For this exercise, output every line of the data as it stands.

Content starts

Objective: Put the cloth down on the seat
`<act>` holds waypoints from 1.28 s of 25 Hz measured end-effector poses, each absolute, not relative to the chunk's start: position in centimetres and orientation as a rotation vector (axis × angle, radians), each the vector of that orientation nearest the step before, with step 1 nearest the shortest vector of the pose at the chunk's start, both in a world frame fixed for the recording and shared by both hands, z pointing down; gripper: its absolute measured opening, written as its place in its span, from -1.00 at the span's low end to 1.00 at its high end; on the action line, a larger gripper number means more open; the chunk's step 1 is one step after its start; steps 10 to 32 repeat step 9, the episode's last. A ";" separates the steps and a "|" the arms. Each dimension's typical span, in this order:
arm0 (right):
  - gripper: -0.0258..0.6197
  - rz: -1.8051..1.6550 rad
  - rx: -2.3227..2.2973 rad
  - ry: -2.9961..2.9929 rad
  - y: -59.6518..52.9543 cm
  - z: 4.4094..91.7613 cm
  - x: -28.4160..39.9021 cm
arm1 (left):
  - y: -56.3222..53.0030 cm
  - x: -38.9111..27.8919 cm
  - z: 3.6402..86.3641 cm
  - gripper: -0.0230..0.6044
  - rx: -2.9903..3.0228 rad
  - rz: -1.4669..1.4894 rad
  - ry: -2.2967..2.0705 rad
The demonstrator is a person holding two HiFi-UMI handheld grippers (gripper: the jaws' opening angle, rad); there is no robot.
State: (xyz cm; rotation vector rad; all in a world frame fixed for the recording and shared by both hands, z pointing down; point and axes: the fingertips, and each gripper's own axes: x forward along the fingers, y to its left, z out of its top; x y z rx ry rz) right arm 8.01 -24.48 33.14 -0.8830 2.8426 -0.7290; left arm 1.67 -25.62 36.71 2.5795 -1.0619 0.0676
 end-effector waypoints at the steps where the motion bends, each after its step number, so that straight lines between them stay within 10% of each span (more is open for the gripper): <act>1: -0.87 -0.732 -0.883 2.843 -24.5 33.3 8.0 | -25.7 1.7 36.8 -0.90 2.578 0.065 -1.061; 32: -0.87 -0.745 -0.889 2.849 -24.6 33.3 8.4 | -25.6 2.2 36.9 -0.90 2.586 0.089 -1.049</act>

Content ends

## Response to this exercise
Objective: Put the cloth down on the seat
`<act>` holds waypoints from 1.28 s of 25 Hz measured end-effector poses, each absolute, not relative to the chunk's start: position in centimetres and orientation as a rotation vector (axis × angle, radians), each the vector of that orientation nearest the step before, with step 1 nearest the shortest vector of the pose at the chunk's start, both in a world frame fixed for the recording and shared by both hands, z pointing down; gripper: its absolute measured opening, written as its place in its span, from -1.00 at the span's low end to 1.00 at its high end; on the action line, a larger gripper number means more open; the chunk's step 1 is one step after its start; steps 10 to 32 repeat step 9, the episode's last. A ";" separates the steps and a "|" the arms. Each dimension's typical span, in this order:
arm0 (right):
  - gripper: -0.0258..0.6197
  - rz: -1.8051..1.6550 rad
  - rx: -2.3227..2.2973 rad
  - ry: -2.9961..2.9929 rad
  - y: -59.6518..52.9543 cm
  - z: 4.4094..91.7613 cm
  - x: -28.4160..39.9021 cm
arm1 (left):
  - y: -56.3222..53.0030 cm
  - x: -38.9111..27.8919 cm
  - z: 3.6402..86.3641 cm
  - gripper: -0.0230..0.6044
  - rx: -2.9903..3.0228 rad
  - rz: -1.4669..1.4894 rad
  - ry: -2.2967..2.0705 rad
The demonstrator is a person holding two HiFi-UMI handheld grippers (gripper: the jaws' opening angle, rad); there is no robot.
State: (xyz cm; rotation vector rad; all in a world frame fixed for the recording and shared by both hands, z pointing down; point and axes: the fingertips, and each gripper's own axes: x forward along the fingers, y to its left, z out of its top; x y z rx ry rz) right arm 8.01 -24.48 33.14 -0.8830 2.8426 -0.7290; left arm 1.67 -25.62 36.71 2.5795 -1.0619 0.0676
 end-effector waypoints at the steps where the motion bends, each after its step number, so that straight lines between them stay within 10% of each span (more is open for the gripper): <act>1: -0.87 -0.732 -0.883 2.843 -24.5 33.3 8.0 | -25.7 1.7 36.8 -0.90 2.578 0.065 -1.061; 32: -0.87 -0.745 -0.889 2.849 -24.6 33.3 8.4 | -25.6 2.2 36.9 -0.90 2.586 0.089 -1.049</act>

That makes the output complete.